The ability of drawing very large networks as e.g. large computer networks is of great significance in visualizing the evolution of stochastic models for evolving networks. One focuses on designing and implementing new algorithms and innovative software systems that display a large graph at different abstraction levels. For example, there is an increasing need of systems that show maps of the Web and support the user during her navigation, of systems that display and monitor the traffic on the Internet, and of systems that draw portions of the Internet as a graph. Until now, the vast majority of graph drawing algorithms that have been deeply studied and experimentally tested in the literature, like for instance for database schemes, can efficiently handle graphs of only hundreds of vertices. We aim at devising general algorithmic techniques for drawing large graphs and at experimenting their usage in new visualization systems, thus contributing to devising the technology transfer from the algorithmic research on graph drawing to its application in networks visualization. As part of this goal, we developed analysis-enhancing layouts and, in cooperation with Universite de Paris Sud, created a novel technique that preserves the readability of abstract visualizations while showing all elements. Further, combinations and extensions of well-known graph-drawing techniques have been adapted to cope with specific networks like the Autonomous System network.

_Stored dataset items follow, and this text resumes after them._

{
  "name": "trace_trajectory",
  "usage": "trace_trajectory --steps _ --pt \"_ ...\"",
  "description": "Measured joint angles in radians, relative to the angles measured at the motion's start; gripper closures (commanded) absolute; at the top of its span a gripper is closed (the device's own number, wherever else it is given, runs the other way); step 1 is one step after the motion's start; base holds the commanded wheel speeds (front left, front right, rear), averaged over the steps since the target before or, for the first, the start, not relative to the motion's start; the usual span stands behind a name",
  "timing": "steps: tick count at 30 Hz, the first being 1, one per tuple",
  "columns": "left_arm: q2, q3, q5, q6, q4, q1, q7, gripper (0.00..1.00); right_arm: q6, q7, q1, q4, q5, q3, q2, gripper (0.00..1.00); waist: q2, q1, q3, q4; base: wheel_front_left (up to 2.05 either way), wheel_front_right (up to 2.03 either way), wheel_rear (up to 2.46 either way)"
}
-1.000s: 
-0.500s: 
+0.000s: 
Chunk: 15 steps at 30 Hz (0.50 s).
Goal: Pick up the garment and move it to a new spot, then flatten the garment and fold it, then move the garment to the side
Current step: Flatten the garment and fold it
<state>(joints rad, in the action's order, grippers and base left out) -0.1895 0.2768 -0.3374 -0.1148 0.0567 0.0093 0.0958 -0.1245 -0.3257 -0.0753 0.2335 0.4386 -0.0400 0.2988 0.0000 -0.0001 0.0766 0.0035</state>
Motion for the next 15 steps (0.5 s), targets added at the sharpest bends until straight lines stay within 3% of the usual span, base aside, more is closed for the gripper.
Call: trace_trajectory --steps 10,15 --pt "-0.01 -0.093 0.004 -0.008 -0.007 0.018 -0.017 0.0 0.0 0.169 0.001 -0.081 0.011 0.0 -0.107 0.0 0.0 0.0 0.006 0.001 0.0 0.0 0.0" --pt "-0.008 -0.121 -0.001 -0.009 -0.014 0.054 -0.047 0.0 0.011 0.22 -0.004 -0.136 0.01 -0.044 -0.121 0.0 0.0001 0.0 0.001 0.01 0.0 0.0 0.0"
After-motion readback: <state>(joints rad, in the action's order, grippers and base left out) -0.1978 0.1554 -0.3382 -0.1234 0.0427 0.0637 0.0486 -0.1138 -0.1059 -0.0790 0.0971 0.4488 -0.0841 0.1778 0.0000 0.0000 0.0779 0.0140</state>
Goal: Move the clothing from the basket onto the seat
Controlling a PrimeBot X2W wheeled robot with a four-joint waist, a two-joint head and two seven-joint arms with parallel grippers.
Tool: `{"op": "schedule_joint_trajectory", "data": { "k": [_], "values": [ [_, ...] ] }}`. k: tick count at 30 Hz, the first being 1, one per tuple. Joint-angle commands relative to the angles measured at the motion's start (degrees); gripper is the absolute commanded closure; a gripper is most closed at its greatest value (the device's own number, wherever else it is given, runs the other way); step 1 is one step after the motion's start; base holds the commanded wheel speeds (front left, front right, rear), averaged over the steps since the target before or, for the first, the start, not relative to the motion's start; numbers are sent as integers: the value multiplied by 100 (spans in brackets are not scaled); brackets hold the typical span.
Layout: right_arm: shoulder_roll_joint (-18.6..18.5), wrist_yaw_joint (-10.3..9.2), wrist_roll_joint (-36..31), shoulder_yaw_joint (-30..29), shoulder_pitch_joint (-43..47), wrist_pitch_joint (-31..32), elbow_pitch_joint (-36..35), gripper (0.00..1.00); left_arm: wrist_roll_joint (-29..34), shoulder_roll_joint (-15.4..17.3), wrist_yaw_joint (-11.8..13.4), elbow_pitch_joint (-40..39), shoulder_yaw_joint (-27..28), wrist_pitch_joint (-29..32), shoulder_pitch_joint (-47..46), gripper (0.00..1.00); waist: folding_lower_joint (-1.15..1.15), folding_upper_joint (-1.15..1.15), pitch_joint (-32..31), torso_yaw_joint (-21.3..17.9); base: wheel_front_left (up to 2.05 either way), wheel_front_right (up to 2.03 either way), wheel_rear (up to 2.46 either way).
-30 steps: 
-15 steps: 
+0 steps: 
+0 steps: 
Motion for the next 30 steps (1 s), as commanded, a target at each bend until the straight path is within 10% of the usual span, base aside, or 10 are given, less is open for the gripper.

Scale free networks are characterized by a distribution of connectivities that has a power law shape, meaning that there are no characteristic values for the connectivity of the nodes forming the network. This is a simplistic view of the networks that are formed in our current world. The role played by the nodes in a networked society is not simply characterized by the number of neighbours it can influence. There are many other important factors in them. For instance, nodes are grouped into clusters that can be related to communities and those communities can form other communities and so on. Different works in the consortium have been related in the analysis and characterization of such communities in many kind of social, technological and biological networks; in each of those the communities can have different meaning, but in general terms we can characterize a network by its community structure. The study of an organization and how it evolves around its community structure can be of great help when reengineering the organization, and the tools provided by the consortium should be taken into account.
The WWW is one of the easiest way to disseminate information in an economic and yet effective way. Being also the subject of study of this project, it has been natural to devote a large effort of the dissemination actions in the building of a Web site that could help both participants and external people.
The Web-graph is the graph whose nodes are the (static) HTML pages and the (directed) edges are the hyperlinks between pages. This has been the subject of extensive attention because of the many applications that benefited from the analysis of the link structure of the Web, primarily Web mining. One example is represented by the algorithms for ranking pages such as Page Rank and HITS. Link analysis is also at the basis of the sociology of content creation, and the detection of structures hidden in the web (such as bipartite cores of cyber communities and web-rings. The experimental study of the statistical and topological properties is at the core of this discipline and at the basis of the validation of stochastic graph models for the Web. To study and analyse the web-graph we need to deal with massive graph. In this deliverable we present a collection of algorithms and related implementations that are able to generate and measure massive graphs in secondary memory. This work presents external and semi- external memory algorithm we developed in order to generate and analyse Web-graphs. We define a standard file format that we use to represent both the graphs and the results of the measurement processes. The library contains routines for simulating models of stochastic graphs resembling the properties of the Web, for measuring the Page rank and degree distribution, for finding correlation between different measures, for finding connected components, cliques of small size that are considered seeds of cyber communities, for detecting the overall picture of the structure of the Web-graph. All routines are able to compute such measure on graphs of very large size even on a medium size PC. This library has been used by different research groups in Europe that are carrying on research on the study of large complex networks, i.e. Helsinki University, Academy of Sciences of Budapest, Universita di Milano. It is actually at the best of our knowledge the only publicly available library containing a complete suite of routines for analysing large Web-graphs.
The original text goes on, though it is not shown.